Due to the relationship between the viscosity and aggregation ability of red blood cells, in order to evaluate the rheological properties of blood and the peculiarities of its movement through the vessels, it is necessary to conduct a comprehensive analysis of these indicators. One of the most common and widely available methods for measuring aggregation is to evaluate the rate of red blood cell sedimentation. However, the traditional version of this test is uninformative, since it does not take into account the rheological characteristics.
Measurement methods
According to studies of rheological blood characteristics and factors that influence them, we can conclude that the aggregation state affects the assessment of rheological properties of blood. Nowadays, researchers pay more attention to the study of the micro-rheological properties of this fluid, however, viscometry also has not lost relevance.

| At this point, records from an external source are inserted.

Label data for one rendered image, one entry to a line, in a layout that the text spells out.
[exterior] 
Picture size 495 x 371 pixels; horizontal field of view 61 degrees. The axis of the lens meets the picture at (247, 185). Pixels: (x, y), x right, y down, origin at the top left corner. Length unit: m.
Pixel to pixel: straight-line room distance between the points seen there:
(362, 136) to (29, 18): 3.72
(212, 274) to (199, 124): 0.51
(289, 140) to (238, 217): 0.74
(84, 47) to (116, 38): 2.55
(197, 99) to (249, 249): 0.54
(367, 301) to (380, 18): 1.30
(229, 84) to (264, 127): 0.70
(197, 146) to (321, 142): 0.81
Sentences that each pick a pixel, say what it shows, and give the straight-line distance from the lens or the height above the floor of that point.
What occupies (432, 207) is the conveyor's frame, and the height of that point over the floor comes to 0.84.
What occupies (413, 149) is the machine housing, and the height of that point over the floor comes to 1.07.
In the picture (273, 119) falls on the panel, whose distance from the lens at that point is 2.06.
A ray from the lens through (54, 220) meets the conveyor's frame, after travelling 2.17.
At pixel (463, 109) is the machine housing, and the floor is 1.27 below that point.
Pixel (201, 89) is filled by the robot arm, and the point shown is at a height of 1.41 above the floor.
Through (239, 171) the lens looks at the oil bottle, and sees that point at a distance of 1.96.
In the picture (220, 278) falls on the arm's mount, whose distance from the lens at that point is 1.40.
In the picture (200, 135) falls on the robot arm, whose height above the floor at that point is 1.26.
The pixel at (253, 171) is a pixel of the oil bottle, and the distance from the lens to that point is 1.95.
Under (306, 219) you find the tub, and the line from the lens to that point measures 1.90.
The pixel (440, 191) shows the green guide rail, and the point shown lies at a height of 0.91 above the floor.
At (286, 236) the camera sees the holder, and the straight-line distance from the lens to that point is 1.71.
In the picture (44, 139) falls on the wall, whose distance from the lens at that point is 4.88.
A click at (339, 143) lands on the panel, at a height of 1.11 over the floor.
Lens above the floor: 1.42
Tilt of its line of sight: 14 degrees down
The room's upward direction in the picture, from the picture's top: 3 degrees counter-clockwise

The main methods for measuring the properties of blood can be divided into two groups: with a uniform stress and strain field - con-plane, disk, cylindrical and other rheometers having different geometry of the working parts; with a field of deformations and stresses relatively inhomogeneous - according to the registration principle of acoustic, electrical, mechanical vibrations, devices that work according to the Stokes method, capillary viscometers. This measures the rheological properties of blood, plasma and serum.
Two types of viscometers
Two types of viscometers are most widespread now : rotational and capillary. Viscometers are also used, the inner cylinder of which floats in the fluid that is being tested. Now they are actively engaged in various modifications of rotational rheometers.
Conclusion
It is also worth noting that the noticeable progress in the development of rheological technology just allows us to study the biochemical and biophysical properties of blood in order to control microregulation in metabolic and hemodynamic disorders. Nevertheless, the development of methods for the analysis of hemorheology that would objectively reflect the aggregation and rheological properties of Newtonian fluid is relevant at the moment.